§ **Instructions for the task**: Copy every line of the records below that holds the word "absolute".

§ **Data extracts**:
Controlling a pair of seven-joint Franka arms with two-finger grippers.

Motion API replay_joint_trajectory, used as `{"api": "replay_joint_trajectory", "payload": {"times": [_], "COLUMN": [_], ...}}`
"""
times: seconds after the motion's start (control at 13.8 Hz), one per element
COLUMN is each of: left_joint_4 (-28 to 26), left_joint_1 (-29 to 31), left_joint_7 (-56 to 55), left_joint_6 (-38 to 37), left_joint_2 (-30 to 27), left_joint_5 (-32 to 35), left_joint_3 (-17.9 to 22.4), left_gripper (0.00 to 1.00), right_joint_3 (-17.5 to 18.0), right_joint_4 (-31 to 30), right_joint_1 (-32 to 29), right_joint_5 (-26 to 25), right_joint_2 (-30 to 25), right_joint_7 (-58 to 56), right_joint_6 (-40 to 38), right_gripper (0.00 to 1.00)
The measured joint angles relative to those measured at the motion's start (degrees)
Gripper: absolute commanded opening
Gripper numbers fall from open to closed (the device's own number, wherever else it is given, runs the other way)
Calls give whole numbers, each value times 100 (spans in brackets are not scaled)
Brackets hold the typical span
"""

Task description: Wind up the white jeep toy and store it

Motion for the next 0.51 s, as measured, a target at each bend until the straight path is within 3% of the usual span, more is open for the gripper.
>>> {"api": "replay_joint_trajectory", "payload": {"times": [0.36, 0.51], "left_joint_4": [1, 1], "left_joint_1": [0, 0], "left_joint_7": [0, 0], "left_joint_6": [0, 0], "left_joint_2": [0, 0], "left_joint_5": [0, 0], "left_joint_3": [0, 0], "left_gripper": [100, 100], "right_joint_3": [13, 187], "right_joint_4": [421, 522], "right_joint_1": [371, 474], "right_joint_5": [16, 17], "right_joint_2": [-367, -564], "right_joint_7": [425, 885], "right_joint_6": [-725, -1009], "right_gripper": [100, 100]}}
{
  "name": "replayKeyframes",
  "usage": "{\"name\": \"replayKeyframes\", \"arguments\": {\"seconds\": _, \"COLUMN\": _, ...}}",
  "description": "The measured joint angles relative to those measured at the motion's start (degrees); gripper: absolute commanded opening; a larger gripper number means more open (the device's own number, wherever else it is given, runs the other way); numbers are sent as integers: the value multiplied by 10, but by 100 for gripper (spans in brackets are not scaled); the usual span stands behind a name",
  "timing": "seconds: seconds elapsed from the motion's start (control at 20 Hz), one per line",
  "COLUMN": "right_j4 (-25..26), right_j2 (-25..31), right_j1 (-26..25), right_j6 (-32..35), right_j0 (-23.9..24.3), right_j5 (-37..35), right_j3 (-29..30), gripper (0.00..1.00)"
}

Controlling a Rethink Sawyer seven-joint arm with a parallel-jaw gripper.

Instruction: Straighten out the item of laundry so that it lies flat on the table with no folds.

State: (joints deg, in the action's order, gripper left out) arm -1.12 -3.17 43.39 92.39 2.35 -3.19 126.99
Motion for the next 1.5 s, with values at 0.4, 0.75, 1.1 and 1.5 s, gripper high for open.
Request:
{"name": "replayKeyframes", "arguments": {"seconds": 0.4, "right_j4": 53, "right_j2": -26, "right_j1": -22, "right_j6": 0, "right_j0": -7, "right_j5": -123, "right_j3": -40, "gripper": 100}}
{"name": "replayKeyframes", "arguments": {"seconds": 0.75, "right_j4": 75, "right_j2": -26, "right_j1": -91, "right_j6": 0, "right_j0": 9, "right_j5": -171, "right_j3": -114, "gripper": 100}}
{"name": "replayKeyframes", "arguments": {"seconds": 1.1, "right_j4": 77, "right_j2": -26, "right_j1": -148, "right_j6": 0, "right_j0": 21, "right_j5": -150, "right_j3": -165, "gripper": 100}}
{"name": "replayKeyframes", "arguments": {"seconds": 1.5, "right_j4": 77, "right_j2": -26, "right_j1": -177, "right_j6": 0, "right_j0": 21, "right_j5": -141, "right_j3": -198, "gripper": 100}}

§ **Exercise response**:
Gripper: absolute commanded opening
  "description": "The measured joint angles relative to those measured at the motion's start (degrees); gripper: absolute commanded opening; a larger gripper number means more open (the device's own number, wherever else it is given, runs the other way); numbers are sent as integers: the value multiplied by 10, but by 100 for gripper (spans in brackets are not scaled); the usual span stands behind a name",

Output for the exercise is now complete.